Tumour infiltrating lymphocytes and apoptosis are independent features in colorectal cancer stratified according to microsatellite instability status

Abstract

BACKGROUND The presence of high level DNA microsatellite instability (MSI-H) in colorectal cancer is associated with an improved prognosis, as is the presence of tumour infiltrating lymphocytes (TILs). It is not clear if TILs contribute directly to the survival advantage associated with MSI-H cancers through activation of an antitumour immune response.

AIMS To correlate TIL and apoptosis rates in colorectal cancer stratified by MSI status.

METHODS The distribution of TILs was characterised and quantified in a selected series of 102 sporadic colorectal cancers classified according to levels of MSI as 32 MSI-H, 30 MSI-low (MSI-L), and 40 microsatellite stable (MSS). Archival blocks were immunostained using the T cell markers CD3 and CD8, and the B cell marker CD20. Apoptosis of malignant epithelial cells was quantified by immunohistochemistry with the M30 CytoDEATH antibody.

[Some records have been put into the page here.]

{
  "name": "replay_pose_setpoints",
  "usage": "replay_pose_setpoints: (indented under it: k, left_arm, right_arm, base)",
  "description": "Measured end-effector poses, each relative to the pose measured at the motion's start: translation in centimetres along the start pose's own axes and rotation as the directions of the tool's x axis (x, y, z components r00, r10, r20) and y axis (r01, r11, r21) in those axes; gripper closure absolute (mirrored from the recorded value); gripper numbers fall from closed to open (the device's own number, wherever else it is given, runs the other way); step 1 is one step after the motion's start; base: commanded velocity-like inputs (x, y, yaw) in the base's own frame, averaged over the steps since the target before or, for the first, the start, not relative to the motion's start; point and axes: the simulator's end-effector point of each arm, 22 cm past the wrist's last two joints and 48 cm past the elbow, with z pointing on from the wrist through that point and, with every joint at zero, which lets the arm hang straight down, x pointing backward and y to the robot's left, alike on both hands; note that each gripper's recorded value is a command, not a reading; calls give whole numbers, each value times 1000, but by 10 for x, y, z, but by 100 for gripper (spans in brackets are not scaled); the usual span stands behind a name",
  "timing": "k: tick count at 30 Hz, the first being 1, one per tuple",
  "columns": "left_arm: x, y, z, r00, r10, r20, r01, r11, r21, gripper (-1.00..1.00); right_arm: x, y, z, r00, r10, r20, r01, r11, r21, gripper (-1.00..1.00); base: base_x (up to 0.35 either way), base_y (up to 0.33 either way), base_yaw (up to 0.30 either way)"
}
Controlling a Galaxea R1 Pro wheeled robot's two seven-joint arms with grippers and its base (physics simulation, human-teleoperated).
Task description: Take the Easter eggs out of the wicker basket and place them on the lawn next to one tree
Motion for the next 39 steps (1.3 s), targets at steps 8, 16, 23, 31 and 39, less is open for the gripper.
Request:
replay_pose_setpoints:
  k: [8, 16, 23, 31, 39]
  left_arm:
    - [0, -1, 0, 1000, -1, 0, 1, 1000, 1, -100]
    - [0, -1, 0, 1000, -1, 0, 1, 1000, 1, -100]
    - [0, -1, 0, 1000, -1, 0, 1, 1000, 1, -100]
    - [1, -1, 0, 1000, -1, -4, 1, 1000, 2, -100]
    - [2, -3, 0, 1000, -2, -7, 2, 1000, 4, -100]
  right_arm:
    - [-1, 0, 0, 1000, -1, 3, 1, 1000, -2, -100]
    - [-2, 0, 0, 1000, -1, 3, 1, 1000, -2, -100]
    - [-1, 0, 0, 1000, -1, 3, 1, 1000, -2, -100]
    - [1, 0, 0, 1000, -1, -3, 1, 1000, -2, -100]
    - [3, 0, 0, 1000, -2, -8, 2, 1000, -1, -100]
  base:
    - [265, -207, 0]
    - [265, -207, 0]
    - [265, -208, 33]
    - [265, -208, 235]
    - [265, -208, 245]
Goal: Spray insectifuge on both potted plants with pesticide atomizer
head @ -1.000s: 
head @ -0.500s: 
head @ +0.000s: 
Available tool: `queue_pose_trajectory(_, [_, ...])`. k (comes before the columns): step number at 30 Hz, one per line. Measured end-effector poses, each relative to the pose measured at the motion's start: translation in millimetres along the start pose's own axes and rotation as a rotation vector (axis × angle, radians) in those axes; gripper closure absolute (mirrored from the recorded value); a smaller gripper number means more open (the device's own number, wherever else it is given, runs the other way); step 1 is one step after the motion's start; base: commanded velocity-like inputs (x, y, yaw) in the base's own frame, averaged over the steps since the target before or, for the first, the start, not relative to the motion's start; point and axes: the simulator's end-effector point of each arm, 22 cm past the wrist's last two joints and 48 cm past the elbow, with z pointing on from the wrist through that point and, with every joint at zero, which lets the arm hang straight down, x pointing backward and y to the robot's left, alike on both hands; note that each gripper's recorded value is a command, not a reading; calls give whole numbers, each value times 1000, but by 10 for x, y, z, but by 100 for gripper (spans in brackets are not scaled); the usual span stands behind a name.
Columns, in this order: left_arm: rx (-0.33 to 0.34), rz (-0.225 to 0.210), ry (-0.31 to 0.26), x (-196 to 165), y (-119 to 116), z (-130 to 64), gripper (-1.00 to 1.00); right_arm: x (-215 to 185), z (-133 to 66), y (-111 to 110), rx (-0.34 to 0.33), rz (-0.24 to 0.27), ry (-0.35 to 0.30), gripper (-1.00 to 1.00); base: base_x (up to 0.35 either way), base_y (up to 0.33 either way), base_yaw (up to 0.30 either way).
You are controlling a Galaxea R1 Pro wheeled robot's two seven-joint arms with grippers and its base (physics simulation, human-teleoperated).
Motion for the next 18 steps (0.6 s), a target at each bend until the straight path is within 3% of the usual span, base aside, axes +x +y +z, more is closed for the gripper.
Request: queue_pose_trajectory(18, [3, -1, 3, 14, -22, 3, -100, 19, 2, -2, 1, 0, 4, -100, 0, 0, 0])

RESULTS Positive staining with anti-CD3 and negative staining with anti-CD20 identified virtually all TILs as T cells. The majority of CD3⁺ TILs (>75%) also stained with anti-CD8. TILs were most abundant in MSI-H colorectal cancers in which 23/32 (72%) scored as TIL positive. Only 5/40 (12.5%) MSS tumours and 9/30 (30%) MSI-L cancers were TIL positive (p<0.0001). MSI-H cancers showed a twofold higher rate of apoptosis (mean (SD) 3.52 (0.34)%) than the MSS cancers (1.53 (0.23)%) while the MSI-L subgroup had an intermediate level (2.52 (0.35)%) (p<0.0001). Overall, there was a small (r=0.347) but significant linear correlation between CD3⁺ and M30⁺ random apoptosis counts (p<0.001). However, TILs and apoptosis showed little colocalisation.

CONCLUSIONS While TILs might be expected to explain the increased apoptotic rate and improved prognosis of MSI-H cancers, it is likely that TILs and apoptosis are independent characteristics of MSI-H cancers.